Семинарист стал разъяснять тоном учителя, разговаривающего с учеником:
— Группа максималистов преследует самые широкие цели: вся земля должна перейти к крестьянам, а фабрики и заводы — к рабочим.
— Ах, вот как? Это дело новое. Что ж, и много вас таких, с такими целями?
— Да, конечно! Наши группы имеются уже во всех городах.
— Д куда же денутся хозяева заводов и фабрик?
— Хозяева могут поступить в качестве служащих и рабочих на те же заводы.
Виктор Иванович рассмеялся, посмотрел на Панова.
— Это занимательно, Николай Иванович, и вы разделяете эти взгляды?
Панов пробасил:
— Вполне разделяю.
— Но я, к сожалению, ваших взглядов не разделяю. Я несколько иначе смотрю и на прогресс и на задачи революции и помочь вам ни материально, ни морально, конечно, не могу. Я думаю, что вы идете по ложному пути. Вы люди молодые, а лезете разбираться в таких вопросах, которые вам, по-моему, не по плечу.
Семинарист нахмурился:
— То есть как не по плечу? Вы уж будьте любезны держаться в границах. Вы нам просто скажите: жертвуете вы или нет?
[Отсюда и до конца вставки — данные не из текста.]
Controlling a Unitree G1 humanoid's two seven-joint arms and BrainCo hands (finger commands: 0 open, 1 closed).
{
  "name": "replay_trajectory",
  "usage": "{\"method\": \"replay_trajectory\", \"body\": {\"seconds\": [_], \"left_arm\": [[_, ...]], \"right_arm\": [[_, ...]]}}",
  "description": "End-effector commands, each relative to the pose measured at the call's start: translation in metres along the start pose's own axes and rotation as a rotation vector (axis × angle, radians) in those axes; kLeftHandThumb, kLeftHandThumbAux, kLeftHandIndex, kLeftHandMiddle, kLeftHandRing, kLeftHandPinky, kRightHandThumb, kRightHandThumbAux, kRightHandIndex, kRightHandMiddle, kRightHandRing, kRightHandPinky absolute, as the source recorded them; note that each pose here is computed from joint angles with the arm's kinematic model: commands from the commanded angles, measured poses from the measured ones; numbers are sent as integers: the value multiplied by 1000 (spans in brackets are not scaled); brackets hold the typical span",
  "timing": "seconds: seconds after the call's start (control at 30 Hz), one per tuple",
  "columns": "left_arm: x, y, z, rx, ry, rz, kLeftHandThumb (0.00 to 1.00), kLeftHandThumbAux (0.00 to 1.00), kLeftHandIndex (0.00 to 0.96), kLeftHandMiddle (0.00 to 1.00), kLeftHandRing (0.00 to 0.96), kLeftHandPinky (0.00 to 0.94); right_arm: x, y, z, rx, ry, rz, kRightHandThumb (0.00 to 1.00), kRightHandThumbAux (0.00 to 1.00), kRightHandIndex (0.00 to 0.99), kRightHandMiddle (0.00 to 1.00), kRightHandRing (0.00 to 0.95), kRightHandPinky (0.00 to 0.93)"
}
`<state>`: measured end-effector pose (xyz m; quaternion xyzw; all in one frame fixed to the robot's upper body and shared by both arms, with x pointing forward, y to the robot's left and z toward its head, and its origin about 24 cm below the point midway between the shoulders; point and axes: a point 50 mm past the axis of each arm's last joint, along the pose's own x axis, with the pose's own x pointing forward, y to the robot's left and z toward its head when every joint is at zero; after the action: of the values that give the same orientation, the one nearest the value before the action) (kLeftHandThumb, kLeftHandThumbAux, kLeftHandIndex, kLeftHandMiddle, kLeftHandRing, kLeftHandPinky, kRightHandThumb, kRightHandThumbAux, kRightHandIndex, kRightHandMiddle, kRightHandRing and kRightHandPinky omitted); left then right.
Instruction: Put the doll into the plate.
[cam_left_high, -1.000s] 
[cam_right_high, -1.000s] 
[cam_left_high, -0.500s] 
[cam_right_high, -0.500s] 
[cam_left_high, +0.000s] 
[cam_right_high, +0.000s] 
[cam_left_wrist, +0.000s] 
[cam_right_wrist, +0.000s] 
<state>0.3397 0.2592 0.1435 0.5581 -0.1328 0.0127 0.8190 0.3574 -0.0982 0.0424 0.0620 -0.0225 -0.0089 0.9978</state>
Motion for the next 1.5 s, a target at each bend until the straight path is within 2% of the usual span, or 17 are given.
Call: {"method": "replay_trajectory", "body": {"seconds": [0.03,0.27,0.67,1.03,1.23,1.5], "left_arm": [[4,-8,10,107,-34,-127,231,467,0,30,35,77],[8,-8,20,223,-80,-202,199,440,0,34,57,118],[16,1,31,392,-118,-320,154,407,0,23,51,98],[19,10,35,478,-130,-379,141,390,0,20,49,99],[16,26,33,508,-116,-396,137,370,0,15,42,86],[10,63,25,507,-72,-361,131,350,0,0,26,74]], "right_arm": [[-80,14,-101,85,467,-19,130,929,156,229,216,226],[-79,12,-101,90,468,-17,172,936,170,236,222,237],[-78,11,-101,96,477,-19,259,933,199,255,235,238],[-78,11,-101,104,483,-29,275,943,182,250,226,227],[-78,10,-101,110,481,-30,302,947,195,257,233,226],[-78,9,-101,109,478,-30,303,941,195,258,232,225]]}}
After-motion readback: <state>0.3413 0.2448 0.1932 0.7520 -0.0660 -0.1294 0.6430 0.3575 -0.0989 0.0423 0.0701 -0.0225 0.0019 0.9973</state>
— Я вам просто и говорю: не жертвую.
— Ага! Не жертвуете? Ну что ж, тогда до свиданья! Мы посмотрим!
Они ушли, не прощаясь, громко стуча ногами, хлопнули дверью. А дня через два Виктор Иванович получил по почте письмо:
«Мы требуем, чтобы вы положили в городском саду, в дупле старого дуба, что у фонтана, пятьсот рублей. В случае вашего отказа предупреждаем: последствия для вас могут быть очень печальны».
Виктор Иванович пожал плечами, бросил письмо в корзину под стол. А через неделю еще письмо:
«Вторично требуем от вас. Теперь уже тысячу рублей. Деньги переслать до востребования на имя Николая Ивановича Каргина в местную почтовую контору».
Панов в эти дни не показывался — сказался больным. Виктор Иванович послал кучера Храпона за ним. Панов пришел. Виктор Иванович запер в кабинете дверь и спросил:
— Николай Иванович, что значат ваши письма с угрозой?
Панов уклончиво ответил:
— Я не уполномочен вести переговоры.
— Да, но вы-то участвуете в этом?
— Это неизвестно, участвую ли?
— Смотрите, Николай Иванович, как бы нам с вами не пришлось поссориться.
Панов поднялся и с угрозой сказал:
— Смотрите, как бы вам, Виктор Иванович, не пришлось раскаиваться.
— Что вы предполагаете сделать?
— Там увидите.
Через неделю Виктор Иванович получил еще письмо и еще.
Уже переселились на дачу. Виктор Иванович ежедневно ездил в город, иногда возвращался поздно. Как-то в конторе ему подали письмо в черной рамке.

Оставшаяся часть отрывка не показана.